*** Opening RECORDS FOR THE TASK ***

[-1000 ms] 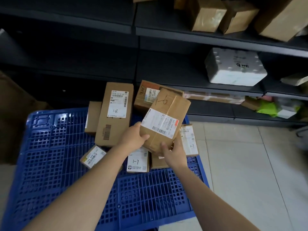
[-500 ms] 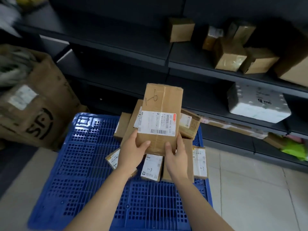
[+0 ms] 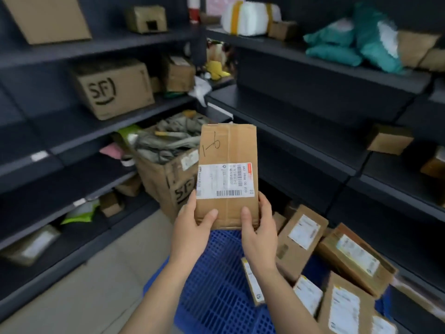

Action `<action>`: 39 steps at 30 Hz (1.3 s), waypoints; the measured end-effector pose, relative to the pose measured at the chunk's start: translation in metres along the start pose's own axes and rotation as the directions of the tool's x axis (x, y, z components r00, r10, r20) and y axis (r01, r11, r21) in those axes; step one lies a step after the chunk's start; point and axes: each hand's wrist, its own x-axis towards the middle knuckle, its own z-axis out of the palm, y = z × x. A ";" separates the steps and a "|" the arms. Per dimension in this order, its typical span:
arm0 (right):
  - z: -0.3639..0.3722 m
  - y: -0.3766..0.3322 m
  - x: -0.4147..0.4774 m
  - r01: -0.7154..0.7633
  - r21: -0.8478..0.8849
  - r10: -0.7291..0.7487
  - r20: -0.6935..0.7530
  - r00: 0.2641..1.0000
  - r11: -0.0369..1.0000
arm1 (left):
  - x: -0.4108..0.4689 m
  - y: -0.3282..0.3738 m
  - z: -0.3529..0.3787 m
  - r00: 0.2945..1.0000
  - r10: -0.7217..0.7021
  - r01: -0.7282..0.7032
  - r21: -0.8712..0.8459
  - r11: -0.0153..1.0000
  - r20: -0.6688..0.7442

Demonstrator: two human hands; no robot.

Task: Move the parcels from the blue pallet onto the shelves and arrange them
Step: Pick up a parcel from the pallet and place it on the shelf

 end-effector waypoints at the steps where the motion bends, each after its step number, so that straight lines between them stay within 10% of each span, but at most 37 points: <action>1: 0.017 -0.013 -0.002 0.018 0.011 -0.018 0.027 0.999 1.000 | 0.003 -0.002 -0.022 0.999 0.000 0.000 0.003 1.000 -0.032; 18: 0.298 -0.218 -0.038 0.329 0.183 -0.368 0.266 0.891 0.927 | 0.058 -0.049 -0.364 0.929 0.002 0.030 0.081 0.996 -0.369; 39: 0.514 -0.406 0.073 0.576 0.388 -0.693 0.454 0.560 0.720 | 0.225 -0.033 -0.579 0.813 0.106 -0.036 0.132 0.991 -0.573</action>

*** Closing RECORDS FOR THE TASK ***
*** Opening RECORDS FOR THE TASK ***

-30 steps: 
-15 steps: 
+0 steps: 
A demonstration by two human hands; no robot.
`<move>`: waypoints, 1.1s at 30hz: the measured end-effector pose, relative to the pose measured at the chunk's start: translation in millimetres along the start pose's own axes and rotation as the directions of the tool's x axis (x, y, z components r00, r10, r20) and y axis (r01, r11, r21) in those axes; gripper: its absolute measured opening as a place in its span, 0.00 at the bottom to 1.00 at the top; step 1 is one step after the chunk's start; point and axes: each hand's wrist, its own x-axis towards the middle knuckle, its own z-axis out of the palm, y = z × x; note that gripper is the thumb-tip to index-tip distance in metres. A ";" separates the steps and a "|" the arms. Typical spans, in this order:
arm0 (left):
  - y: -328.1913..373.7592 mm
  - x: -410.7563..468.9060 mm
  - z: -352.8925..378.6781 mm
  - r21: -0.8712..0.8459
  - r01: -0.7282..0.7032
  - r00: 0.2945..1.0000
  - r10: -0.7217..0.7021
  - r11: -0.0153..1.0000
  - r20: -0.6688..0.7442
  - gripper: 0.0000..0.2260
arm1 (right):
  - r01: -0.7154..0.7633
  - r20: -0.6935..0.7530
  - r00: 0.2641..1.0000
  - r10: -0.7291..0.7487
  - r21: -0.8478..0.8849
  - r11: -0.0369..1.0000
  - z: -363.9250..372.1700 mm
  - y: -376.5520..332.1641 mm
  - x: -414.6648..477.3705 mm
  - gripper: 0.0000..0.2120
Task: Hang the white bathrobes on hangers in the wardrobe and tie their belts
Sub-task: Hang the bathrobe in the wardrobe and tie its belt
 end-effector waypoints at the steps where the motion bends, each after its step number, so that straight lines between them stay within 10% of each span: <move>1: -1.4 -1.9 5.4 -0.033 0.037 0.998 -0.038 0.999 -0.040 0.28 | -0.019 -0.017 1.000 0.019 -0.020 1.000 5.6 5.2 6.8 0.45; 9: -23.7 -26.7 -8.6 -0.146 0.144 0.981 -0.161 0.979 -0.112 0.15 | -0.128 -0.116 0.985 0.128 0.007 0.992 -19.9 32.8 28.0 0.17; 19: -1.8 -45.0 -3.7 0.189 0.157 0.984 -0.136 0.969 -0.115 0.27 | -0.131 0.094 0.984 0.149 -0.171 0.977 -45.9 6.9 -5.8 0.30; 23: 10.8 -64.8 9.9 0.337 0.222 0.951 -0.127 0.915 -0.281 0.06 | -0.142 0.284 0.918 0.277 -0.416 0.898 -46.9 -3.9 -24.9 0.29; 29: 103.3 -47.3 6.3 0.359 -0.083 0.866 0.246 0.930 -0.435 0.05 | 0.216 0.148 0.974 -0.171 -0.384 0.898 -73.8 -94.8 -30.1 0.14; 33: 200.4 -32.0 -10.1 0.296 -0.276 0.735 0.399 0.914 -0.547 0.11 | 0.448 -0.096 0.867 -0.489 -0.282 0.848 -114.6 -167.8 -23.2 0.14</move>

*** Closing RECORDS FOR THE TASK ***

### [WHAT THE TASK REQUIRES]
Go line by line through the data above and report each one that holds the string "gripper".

### [ANSWER SPACE]
`<move>`: waypoints, 1.1s at 30hz: the measured end-effector pose, relative to the pose measured at the chunk's start: translation in millimetres along the start pose's own axes and rotation as the directions of the tool's x axis (x, y, z components r00, r10, r20) and y axis (r01, r11, r21) in those axes; gripper: its absolute measured opening as a place in its span, 0.00 at the bottom to 1.00 at the top; step 1 is one step after the chunk's start; point and axes: each hand's wrist, its own x-axis towards the middle knuckle, its own z-axis out of the palm, y = z × x; note that gripper is the thumb-tip to index-tip distance in metres. A ";" separates the steps and a "|" the arms. Typical spans, in this order:
  - gripper: 0.0000..0.2260
  - gripper: 0.0000..0.2120

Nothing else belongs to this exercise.